The Man of Numbers: Fibonacci's Arithmetic Revolution by Keith Devlin ? review
Medieval History

The Man of Numbers: Fibonacci's Arithmetic Revolution by Keith Devlin ? review


The story is extraordinary. Even as the world was mired in medieval darkness, with the crushing hand of religion blocking all scientific inquiry, a lone genius named Fibonacci appeared on the shores of the Mediterranean. Through magnificent creative struggles, he discovered a number with near magical properties.

It is an infinite sequence that begins 1.61803? and is sometimes known as the Golden Ratio; sometimes as the Divine Proportion. Mathematicians symbolise it by the Greek letter phi, and it can be used to produce the most beautiful rectangle humans can recognise: one that already was understood when the Parthenon was designed and, in times to come, would be incorporated by Leonardo da Vinci in his greatest works of art. It appears today in the proportions even of the humble credit card.

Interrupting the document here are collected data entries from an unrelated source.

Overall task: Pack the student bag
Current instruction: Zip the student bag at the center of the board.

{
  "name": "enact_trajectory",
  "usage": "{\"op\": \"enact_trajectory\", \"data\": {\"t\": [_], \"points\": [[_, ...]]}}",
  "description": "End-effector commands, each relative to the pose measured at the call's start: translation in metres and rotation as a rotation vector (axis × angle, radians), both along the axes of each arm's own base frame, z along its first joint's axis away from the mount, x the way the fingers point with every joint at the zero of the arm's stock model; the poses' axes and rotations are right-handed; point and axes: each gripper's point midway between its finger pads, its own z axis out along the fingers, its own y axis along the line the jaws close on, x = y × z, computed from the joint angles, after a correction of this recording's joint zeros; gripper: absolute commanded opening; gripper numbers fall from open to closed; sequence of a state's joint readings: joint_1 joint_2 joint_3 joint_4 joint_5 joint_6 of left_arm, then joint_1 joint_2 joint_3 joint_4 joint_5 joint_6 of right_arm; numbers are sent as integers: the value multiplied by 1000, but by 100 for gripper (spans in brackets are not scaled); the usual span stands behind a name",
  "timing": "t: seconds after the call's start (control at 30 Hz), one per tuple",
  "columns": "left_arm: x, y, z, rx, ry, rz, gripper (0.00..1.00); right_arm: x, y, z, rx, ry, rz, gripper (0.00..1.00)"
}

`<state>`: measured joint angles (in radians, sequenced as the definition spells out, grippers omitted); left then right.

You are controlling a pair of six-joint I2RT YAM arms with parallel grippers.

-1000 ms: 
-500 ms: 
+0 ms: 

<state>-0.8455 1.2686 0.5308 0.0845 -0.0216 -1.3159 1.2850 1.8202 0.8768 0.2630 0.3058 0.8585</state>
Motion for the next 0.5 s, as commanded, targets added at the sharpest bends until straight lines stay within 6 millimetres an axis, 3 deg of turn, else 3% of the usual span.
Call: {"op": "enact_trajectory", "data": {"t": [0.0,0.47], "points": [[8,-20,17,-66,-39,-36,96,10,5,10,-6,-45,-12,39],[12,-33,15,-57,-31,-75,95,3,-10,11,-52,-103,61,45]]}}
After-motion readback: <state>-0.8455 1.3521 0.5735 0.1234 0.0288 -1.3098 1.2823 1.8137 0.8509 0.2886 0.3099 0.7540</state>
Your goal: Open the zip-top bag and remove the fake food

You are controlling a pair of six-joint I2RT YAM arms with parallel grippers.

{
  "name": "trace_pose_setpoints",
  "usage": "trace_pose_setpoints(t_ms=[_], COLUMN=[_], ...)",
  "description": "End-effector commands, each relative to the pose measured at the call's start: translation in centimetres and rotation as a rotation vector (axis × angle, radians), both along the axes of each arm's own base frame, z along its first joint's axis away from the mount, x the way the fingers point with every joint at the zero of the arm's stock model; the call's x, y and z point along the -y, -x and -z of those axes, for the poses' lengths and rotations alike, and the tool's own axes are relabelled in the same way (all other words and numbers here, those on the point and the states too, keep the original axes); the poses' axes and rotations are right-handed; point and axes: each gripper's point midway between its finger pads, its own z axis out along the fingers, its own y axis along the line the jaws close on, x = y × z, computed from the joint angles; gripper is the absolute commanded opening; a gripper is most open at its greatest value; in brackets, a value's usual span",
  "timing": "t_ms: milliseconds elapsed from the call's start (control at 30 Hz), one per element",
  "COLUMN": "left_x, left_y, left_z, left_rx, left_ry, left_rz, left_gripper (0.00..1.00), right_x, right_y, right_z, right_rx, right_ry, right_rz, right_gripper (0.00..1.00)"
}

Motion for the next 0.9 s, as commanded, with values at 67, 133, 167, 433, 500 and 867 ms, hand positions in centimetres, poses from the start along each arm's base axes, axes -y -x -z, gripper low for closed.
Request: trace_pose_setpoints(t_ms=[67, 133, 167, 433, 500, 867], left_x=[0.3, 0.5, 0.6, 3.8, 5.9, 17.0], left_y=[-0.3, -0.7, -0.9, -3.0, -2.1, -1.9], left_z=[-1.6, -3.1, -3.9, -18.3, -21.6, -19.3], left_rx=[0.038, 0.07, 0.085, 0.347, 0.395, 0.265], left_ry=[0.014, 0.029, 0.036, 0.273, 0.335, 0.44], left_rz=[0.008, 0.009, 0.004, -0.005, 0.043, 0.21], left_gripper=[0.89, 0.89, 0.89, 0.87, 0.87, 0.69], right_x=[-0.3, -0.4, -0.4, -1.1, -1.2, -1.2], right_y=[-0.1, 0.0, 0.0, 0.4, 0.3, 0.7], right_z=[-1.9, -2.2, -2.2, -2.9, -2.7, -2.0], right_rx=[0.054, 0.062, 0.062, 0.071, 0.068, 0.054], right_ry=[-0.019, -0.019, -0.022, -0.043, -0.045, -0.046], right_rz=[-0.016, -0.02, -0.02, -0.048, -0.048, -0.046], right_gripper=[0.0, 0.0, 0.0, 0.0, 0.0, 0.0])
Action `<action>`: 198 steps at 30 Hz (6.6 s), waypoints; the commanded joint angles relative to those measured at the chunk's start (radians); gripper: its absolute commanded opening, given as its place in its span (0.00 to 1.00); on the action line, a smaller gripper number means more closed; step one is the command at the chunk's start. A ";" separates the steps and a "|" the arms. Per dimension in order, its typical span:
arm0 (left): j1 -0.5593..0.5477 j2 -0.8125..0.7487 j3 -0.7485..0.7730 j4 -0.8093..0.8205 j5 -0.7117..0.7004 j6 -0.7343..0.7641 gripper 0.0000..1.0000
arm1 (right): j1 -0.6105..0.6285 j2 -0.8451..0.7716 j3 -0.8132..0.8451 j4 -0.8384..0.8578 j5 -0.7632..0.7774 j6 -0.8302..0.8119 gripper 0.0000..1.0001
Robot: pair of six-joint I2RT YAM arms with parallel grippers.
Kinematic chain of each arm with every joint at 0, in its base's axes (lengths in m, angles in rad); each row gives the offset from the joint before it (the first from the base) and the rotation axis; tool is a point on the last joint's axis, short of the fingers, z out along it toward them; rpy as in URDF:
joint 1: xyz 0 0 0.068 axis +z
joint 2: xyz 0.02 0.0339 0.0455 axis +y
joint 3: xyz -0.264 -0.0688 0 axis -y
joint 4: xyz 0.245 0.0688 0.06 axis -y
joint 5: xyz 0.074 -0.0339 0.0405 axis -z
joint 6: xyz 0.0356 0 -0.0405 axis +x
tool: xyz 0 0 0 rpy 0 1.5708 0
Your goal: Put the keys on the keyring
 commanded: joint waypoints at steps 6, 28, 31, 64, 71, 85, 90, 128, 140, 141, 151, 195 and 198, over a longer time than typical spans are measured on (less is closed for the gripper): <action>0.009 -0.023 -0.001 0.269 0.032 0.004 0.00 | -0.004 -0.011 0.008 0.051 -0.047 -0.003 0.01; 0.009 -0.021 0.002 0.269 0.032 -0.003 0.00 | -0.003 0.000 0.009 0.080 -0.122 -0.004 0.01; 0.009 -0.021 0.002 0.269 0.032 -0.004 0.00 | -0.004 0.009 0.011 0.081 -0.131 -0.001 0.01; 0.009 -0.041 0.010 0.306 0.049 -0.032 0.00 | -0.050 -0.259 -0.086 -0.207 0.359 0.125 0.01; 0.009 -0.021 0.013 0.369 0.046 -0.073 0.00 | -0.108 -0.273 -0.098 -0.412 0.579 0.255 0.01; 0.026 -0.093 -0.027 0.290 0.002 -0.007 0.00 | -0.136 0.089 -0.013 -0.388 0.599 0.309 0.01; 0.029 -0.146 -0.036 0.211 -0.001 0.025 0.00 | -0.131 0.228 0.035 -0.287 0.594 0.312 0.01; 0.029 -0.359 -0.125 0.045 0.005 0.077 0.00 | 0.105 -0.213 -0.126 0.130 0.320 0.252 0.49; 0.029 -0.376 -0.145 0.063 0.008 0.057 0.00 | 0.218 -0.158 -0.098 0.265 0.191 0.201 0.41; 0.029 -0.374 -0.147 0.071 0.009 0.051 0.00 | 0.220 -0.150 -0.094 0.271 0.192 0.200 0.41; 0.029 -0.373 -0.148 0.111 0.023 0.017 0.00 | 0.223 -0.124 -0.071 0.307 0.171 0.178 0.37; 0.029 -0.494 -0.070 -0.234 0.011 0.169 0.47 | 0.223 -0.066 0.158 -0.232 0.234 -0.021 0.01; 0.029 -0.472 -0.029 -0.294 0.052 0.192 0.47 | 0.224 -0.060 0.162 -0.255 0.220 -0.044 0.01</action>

Or so the internet, and many popular books, would have us believe. In fact, the man referred to in so many accounts, originally Leonardo of Pisa (Fibonacci came long after his death, from his family's name), was not much of a genius. Nor was he living in an age of ignorance. Nor does the shape that came to be associated with his name actually appear in Greek sculpture, or Renaissance art, or our Mastercards today.